Booker frowned. “Your what?”
“My special project!” She ran over, grabbing him by the arm. “It worked, come see!”
“Whoa, alright, hold on Des, don’t make me spill…”
Following them down the hall to the girls’ room, Caitlin furrowed her brow at Scott who was beaming proudly, standing in the doorway.
“Special project?” She asked him.
Scott winked. “I’ll let Desi show you.”
“Look,” she exclaimed, pointing to a contraption set up in her windowsill.
At first, Caitlin didn’t understand. A flat board with squares of something dark—shiny like metal or glass, but not reflective enough to be a mirror—was propped up, and delicate looking wires tucked all around, leading to…
A light bulb.
A single, glowing light bulb.
“See?” Desi called over her shoulder, rushing to her invention. “I made a solar panel! Dad, look!”

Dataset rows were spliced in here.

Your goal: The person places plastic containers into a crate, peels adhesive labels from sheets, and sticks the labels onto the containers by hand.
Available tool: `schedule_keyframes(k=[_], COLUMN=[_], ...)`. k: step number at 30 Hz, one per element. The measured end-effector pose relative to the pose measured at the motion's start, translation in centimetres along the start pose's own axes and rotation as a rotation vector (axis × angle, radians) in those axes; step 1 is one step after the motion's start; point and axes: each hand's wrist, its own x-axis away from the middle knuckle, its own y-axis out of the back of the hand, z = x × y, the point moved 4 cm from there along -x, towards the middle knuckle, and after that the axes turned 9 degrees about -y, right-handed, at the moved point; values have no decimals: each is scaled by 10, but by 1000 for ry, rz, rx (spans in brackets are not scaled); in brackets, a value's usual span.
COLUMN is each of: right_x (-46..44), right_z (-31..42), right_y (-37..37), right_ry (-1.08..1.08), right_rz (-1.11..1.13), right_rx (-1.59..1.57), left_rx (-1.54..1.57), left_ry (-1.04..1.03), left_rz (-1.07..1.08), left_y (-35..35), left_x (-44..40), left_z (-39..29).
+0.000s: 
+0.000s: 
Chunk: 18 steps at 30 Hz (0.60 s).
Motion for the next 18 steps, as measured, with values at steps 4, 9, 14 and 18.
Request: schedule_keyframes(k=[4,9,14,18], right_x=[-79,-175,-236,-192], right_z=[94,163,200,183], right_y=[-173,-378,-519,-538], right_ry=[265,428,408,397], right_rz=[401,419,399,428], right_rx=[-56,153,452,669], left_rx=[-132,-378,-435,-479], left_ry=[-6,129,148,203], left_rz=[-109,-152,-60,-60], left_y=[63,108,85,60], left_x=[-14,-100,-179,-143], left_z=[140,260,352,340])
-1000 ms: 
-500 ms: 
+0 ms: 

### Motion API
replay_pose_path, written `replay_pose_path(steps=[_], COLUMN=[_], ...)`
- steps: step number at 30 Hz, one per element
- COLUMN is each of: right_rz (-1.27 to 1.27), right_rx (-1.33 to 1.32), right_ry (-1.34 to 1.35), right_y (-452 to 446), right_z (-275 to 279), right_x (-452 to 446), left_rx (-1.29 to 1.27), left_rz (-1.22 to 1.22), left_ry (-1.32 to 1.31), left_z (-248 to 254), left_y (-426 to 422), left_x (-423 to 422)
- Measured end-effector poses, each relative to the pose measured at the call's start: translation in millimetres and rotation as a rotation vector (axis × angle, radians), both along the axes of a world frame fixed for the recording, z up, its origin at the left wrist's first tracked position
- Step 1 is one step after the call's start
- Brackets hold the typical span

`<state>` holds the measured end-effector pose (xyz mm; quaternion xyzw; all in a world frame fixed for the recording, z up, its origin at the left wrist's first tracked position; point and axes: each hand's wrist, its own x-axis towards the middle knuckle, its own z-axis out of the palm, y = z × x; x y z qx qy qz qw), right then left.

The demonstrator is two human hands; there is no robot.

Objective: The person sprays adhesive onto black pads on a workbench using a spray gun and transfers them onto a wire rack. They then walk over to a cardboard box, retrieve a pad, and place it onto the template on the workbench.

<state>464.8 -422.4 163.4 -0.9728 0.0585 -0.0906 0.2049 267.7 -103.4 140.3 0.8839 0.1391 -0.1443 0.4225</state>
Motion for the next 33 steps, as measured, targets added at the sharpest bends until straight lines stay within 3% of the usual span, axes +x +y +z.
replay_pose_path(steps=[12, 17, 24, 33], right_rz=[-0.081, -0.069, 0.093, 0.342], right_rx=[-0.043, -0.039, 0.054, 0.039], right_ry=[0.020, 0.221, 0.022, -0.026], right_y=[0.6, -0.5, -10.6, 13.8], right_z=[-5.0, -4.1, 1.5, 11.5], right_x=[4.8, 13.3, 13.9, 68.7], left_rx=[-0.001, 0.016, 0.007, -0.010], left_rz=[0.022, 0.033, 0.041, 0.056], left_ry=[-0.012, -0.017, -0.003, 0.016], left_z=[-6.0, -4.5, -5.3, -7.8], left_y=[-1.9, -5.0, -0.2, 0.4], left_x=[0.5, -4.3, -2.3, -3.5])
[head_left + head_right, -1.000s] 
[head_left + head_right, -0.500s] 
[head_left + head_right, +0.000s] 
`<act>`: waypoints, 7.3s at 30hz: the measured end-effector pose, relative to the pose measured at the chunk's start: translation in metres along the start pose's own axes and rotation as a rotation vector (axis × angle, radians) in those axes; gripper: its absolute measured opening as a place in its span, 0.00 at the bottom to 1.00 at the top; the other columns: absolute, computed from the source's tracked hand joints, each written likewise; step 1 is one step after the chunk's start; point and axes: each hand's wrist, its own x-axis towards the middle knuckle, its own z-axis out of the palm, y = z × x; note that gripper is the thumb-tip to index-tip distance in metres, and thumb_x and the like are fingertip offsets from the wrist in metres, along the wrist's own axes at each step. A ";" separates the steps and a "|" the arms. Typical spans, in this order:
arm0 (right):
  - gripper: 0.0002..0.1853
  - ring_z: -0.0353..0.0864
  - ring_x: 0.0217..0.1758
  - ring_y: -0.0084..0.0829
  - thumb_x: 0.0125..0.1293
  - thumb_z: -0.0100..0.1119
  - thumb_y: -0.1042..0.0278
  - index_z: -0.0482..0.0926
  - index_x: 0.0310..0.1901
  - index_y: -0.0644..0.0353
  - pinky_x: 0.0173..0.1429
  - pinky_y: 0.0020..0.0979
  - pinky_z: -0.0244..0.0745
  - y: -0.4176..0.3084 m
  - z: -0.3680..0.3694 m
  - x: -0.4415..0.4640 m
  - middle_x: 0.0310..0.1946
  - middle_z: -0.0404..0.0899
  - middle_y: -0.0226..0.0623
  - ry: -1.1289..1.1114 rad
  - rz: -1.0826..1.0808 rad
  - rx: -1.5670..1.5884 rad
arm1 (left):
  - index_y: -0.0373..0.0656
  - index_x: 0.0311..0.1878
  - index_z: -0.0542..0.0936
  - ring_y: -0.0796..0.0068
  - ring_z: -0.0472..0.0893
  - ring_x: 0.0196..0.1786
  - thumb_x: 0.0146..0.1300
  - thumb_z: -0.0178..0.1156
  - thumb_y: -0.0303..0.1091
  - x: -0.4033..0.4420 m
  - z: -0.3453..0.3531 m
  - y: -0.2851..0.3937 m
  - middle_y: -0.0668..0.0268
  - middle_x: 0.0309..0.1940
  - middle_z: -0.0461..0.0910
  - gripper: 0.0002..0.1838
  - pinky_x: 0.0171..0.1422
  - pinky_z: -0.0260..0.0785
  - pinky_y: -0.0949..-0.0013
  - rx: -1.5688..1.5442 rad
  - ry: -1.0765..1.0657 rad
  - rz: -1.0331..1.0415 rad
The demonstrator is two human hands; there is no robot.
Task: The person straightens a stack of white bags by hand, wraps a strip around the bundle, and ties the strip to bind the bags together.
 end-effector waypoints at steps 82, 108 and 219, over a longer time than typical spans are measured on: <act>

Booker had stopped seeming so bewildered by the name a long time ago, but every time Desi called him ‘dad’ Caitlin’s heart swelled.
Squatting down to examine the bulb and panel it was attached to, Booker whistled low between his teeth.
“Well, I’ll be damned,” he breathed. “You sure did.”
Twisting to look up at her, he smiled.
“How’d you know how to do that?”
Full of excited energy, Desi bounced on the balls of her feet. “I read about it in the books Scott found for me,” she said. “And he helped me with a few of the wires.”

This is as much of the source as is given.